Kebijakan tambal-sulam itu dilakukan Menteri Pemberdayaan Aparatur Negara dan Reformasi Birokrasi Syafruddin, baru-baru ini. Ia menetapkan penggunaan sistem ranking dalam Seleksi Kompetensi Dasar Calon PNS. Tujuannya agar jumlah peserta yang lulus ke tahap seleksi selanjutnya sesuai dengan kebutuhan. Dalam seleksi terakhir, hanya sekitar 100 ribu calon yang memenuhi nilai ambang. Padahal pemerintah membutuhkan ratusan ribu pegawai baru.

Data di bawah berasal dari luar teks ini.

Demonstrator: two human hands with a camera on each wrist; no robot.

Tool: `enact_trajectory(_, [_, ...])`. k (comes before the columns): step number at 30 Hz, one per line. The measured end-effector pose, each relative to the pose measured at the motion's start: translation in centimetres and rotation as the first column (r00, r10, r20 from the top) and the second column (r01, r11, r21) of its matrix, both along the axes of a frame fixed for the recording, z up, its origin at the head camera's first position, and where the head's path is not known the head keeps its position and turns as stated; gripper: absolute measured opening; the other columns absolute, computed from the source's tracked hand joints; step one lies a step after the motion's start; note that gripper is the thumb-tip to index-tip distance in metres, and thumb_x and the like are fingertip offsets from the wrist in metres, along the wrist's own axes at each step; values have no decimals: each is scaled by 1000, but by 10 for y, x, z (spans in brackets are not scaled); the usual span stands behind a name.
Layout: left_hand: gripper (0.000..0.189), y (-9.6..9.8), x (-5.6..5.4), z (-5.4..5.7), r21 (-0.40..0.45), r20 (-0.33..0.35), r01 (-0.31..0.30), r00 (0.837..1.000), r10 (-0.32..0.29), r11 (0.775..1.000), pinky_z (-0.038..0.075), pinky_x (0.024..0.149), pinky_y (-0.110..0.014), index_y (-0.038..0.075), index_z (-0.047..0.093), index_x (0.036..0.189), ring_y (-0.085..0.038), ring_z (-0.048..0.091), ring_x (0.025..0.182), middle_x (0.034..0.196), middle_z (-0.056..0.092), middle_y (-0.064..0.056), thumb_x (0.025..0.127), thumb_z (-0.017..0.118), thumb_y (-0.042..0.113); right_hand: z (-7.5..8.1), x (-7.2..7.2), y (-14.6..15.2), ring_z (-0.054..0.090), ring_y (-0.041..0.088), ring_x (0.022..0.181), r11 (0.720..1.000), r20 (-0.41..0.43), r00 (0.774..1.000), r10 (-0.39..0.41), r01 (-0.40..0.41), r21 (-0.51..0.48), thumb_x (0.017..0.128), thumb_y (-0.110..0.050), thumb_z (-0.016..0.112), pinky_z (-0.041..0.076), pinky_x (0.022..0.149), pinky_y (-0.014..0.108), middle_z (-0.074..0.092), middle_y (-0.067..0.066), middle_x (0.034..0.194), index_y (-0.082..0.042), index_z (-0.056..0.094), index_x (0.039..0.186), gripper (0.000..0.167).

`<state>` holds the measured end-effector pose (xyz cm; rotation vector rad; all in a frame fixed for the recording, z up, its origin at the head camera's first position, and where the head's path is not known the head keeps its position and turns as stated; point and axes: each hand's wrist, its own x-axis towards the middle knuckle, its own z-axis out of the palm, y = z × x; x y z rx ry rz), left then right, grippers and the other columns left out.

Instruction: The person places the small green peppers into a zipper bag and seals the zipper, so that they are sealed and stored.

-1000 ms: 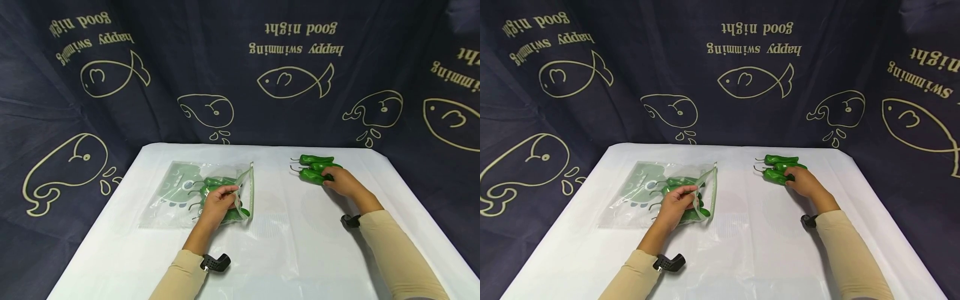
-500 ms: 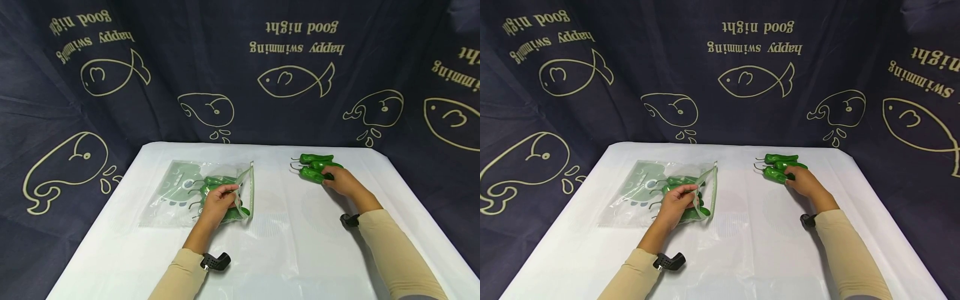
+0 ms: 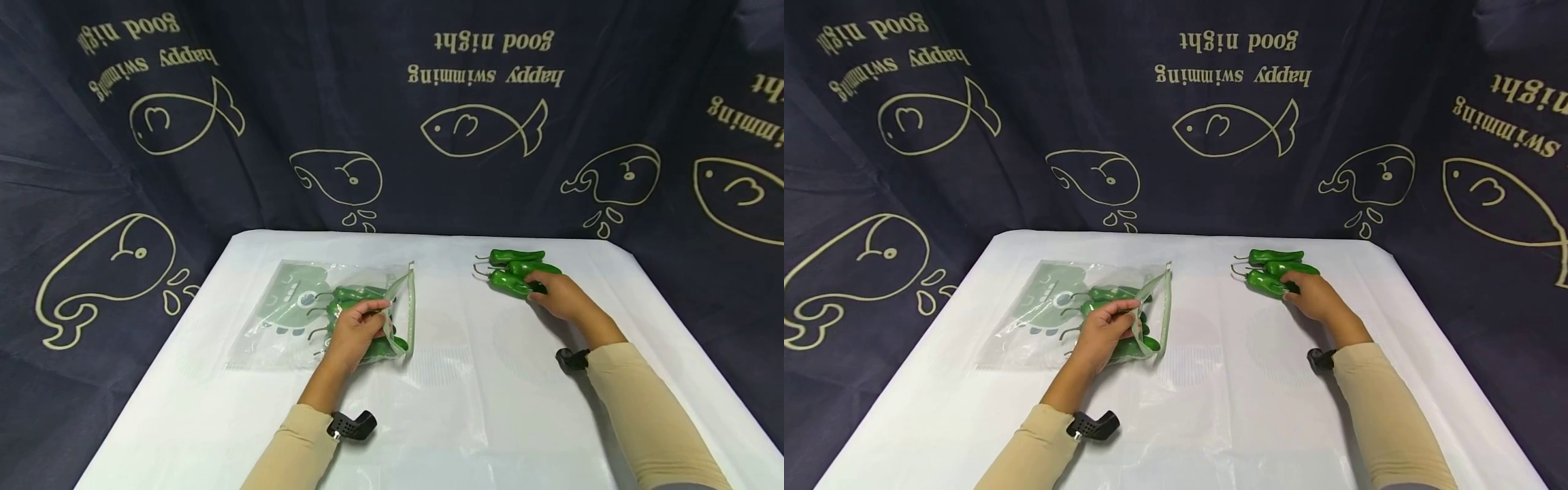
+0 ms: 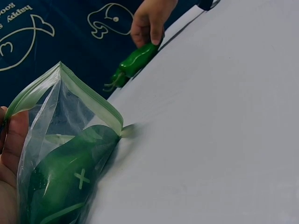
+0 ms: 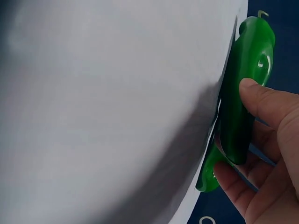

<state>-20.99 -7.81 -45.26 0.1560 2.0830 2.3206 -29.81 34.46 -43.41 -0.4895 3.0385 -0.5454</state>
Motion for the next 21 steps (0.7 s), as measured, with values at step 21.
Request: enact_trajectory(21, [29, 2, 3, 3, 15, -18, -8, 1000, 8, 1000, 57, 68, -25, -16, 61, 120, -10, 59, 73, 92, 64, -11, 93, 59, -6, 4, 15, -4, 58, 43, 111, 992, 18, 994, 107, -106, -69, 91, -9, 71, 44, 94, 60, 65, 21, 116, 0, 62, 120, 32])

Menteri Syafruddin semula hendak menurunkan nilai ambang. Tapi belakangan ia menerapkan sistem ranking tanpa mengutak-atik nilai ambang. Masalahnya, meskipun passing grade tidak diturunkan atau dihapus, penerapan sistem peringkat membuat aturan nilai ambang dalam proses seleksi menjadi tidak relevan. Asalkan peserta tes menempati peringkat yang sesuai dengan jumlah yang dibutuhkan, ia akan lulus meski hasil tesnya jauh di bawah nilai ambang.
Langkah itu jelas tidak sejalan dengan kampanye pemerintah yang menjanjikan perbaikan mutu aparat negara dan reformasi birokrasi. Presiden Joko Widodo pun, dalam banyak kesempatan, selalu berbicara soal pentingnya memiliki sumber daya manusia yang berkualitas untuk menopang Indonesia dalam persaingan global. Semestinya tekad Presiden tecermin pula dalam kebijakan perekrutan pegawai negeri.
Jika calon pegawai yang memenuhi syarat hanya sedikit, pemerintah tidak perlu memaksakan untuk memenuhi seluruh kebutuhan tenaga birokrasi pada tahun ini. Mekanisme seleksi yang dikeluhkan banyak peserta perlu dievaluasi lebih dulu. Boleh jadi pula, banyaknya jumlah calon merupakan cermin dari buruknya kualitas pendidikan kita.
Cara-cara pragmatis boleh saja dilakukan pemerintah jika berada dalam kondisi krisis pegawai. Dalam situasi seperti itu, kita bisa mengorbankan kualitas dengan merekrut sebanyak-banyaknya aparat sipil. Masalahnya, kita tidak sedang berada dalam kondisi krisis jumlah pegawai negeri, melainkan krisis kualitas pegawai negeri. Maret lalu, Ketua Komisi Aparatur Sipil Negara Sofian Effendi mengatakan mutu aparat sipil Indonesia, berdasarkan indeks efektivitas pemerintah, masih amat rendah. Dari skala 1-100, nilai mutu pegawai kita hanya 53, sementara Malaysia sudah 86 dan Singapura 90.
Dengan kondisi seperti itu, pemerintah sebaiknya bertahan pada standar penerimaan calon pegawai negeri sipil yang telah ditetapkan. Cara instan dalam merekrut pegawai hanya memberi kesan bahwa pemerintah sekadar ingin merebut hati rakyat demi kepentingan pemilu, tapi mengorbankan upaya peningkatan mutu birokrasi.